All I was doing now was sit on the middle of the road cross legged, unable to stand for myself, waiting for the world to swallow me to death. i.e. for my brother to come and pull me back to that house....... I stayed lying there like dead meat. My head was down, hands on the road straight to support my body, and my legs crossed. My braided Hair was flowing from my head straight down till it touched the ground.
All the world is against me. I wanted to leave but I was brought back. I tried again but got hit by a car. I just want to leave this world. Everything and everyone is against me. I just want some help. Just a bit of help....just a bit.
"Wait, let me help you!" The man said. My eyes immediately filled with tears, I did not lift my head to see him. If I see, he will notice my tears. He picked me up and helped me walk to the car. His movements were so fast that I was in the car comfortably sitting in the seat in seconds. I saw his legs which wore red casual pants and slippers.

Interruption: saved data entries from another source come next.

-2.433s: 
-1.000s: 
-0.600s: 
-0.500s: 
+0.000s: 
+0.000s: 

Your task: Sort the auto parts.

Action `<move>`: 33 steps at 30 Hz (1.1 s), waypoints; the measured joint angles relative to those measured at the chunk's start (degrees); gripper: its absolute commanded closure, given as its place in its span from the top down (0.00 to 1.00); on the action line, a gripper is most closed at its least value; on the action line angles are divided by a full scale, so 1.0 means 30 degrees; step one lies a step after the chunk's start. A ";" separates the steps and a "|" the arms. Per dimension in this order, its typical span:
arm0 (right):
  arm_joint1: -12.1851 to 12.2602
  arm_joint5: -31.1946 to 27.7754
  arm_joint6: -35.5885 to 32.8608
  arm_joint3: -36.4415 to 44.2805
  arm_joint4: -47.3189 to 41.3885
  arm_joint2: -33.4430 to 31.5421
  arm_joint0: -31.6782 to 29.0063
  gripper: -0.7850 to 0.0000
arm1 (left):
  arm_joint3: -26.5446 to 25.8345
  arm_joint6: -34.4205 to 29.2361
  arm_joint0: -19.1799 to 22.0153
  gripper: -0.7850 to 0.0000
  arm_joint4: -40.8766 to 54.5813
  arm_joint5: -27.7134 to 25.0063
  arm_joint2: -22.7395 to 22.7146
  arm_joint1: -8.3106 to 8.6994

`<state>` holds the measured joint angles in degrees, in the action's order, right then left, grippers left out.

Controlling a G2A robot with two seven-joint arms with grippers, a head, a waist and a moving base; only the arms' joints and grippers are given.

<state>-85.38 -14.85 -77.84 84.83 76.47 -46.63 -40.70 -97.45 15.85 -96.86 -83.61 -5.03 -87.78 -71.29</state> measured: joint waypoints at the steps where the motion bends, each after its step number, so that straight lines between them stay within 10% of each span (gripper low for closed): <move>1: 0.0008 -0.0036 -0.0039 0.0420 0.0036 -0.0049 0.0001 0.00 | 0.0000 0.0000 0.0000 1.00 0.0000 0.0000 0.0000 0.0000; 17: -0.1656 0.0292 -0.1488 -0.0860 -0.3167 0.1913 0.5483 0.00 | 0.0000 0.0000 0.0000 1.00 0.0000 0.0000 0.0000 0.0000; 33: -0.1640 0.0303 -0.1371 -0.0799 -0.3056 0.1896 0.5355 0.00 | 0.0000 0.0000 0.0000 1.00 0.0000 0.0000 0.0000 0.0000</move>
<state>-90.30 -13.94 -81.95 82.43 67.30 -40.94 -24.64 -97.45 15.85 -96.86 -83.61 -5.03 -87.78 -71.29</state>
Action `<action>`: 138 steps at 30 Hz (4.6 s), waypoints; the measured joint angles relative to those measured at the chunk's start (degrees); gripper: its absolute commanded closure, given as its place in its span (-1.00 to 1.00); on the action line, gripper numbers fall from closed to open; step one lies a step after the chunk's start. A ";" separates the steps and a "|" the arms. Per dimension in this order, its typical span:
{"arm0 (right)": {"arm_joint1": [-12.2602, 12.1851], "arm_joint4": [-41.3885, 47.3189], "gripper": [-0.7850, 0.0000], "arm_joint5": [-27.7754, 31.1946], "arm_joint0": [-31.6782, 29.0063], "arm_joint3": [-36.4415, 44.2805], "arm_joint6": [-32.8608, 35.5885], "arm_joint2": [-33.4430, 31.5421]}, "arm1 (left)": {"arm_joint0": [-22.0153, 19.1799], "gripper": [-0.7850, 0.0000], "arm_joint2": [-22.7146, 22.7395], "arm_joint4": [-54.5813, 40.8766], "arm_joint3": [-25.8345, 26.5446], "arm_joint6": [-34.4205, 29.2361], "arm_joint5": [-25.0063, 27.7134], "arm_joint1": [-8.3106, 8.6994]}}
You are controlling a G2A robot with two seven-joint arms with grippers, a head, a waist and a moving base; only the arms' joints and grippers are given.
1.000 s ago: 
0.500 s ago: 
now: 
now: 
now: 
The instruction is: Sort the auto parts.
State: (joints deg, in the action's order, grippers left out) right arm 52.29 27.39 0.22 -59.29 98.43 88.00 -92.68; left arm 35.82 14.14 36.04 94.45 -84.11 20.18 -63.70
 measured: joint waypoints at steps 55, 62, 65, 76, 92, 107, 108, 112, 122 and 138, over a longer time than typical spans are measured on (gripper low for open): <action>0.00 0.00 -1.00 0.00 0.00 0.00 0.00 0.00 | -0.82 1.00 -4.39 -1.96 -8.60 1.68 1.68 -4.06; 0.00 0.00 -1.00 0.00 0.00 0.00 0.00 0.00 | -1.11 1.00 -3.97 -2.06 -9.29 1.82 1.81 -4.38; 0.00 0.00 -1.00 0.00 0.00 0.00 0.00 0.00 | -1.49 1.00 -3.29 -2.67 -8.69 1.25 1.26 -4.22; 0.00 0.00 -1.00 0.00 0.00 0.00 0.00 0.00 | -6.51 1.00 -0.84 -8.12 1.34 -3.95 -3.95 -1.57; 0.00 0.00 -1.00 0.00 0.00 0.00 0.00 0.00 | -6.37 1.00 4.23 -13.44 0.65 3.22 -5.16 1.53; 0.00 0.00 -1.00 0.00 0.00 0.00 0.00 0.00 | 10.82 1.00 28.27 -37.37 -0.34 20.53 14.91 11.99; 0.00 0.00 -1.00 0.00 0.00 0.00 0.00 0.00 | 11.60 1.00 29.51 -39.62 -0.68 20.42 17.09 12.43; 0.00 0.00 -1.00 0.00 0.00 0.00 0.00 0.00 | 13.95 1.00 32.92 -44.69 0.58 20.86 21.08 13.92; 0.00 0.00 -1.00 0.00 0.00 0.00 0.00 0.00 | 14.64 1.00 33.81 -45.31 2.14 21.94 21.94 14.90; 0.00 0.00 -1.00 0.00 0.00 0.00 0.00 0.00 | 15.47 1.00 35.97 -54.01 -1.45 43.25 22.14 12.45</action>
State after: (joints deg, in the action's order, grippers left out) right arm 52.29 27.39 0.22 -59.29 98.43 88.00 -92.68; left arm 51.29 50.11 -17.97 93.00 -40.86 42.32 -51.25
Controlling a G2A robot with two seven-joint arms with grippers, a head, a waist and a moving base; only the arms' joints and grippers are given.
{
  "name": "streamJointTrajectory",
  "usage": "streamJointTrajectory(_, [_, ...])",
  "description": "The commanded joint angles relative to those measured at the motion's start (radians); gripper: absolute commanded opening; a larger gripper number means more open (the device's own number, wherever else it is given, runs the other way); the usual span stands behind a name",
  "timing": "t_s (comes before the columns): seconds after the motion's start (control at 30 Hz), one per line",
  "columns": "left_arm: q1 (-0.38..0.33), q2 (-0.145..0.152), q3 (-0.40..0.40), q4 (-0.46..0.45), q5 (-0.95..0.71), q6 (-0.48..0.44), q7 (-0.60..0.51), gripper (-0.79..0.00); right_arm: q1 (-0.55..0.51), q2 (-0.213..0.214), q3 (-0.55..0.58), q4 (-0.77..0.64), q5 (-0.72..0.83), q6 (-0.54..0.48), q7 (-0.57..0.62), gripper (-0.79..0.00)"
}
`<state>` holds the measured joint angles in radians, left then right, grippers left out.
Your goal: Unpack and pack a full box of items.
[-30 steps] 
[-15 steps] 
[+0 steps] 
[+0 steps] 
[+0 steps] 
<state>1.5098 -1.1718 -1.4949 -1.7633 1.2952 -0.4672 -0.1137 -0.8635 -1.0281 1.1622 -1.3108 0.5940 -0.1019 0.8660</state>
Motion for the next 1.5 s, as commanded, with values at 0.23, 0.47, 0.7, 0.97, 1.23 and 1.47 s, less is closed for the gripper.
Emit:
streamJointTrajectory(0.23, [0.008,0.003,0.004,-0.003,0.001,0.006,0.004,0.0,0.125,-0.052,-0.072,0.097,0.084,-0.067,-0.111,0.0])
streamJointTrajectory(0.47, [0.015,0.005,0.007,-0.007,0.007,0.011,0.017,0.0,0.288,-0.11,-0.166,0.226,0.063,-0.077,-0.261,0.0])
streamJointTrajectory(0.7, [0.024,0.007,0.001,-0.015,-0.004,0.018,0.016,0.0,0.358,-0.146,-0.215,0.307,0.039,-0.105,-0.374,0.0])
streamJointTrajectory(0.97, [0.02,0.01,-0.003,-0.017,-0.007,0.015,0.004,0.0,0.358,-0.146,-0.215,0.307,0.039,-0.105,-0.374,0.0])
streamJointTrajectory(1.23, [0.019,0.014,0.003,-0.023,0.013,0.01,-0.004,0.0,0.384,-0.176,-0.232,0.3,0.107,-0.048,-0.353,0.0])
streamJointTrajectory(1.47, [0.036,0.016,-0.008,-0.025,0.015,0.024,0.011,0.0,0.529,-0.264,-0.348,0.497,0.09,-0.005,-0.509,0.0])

I did not dare see him, but it was like he was here just to help me. Like he heard me.
'Common who won't help when they hit you,' 'It's good If you shut up brain' i internally cures it.
I noticed the car was more comfortable and luxurious. He jogged to the drive seat and opened the door. My head was still down. I did not dare to lift fearing my tears would roll down. And the world will see my weak tears.
Soon the car started speeding in a blink. That made my brother slip us by an inch. Thank god he did that. He took rights and lefts ... .But......the way he was going leads to the hospital, not to the railway station.
"Take me to the railway station" I shouted at him, still head down. But he advised we to go to the hospital, which I rejected immediately.
He gave me the medical kit he had in glove box and told me to dress up my wounds. Grabbing that I started dressing them up. My head was hurt on the right side, it was bleeding more and hurt on my knee and my elbow. I used the rear view mirror to clean the wound on my head. I poured the Tincher on my knee directly which made it much more painful.
I was always tough on my wounds, and cared less about them. To this world I am tough on the outside but deep down the real me is too weak to accept someone. After my dad I am afraid to let someone into my life. I spent most of my time alone in my room. Laughed and cried to my mirror, working on my studies and making some 'my stuff', like craft and paintings. They healed me , it's like I was painting my dream land or I am making something for myself without depending on anyone. I was stitching my heart with them.
"We are here" his words brought me back from my world of thoughts.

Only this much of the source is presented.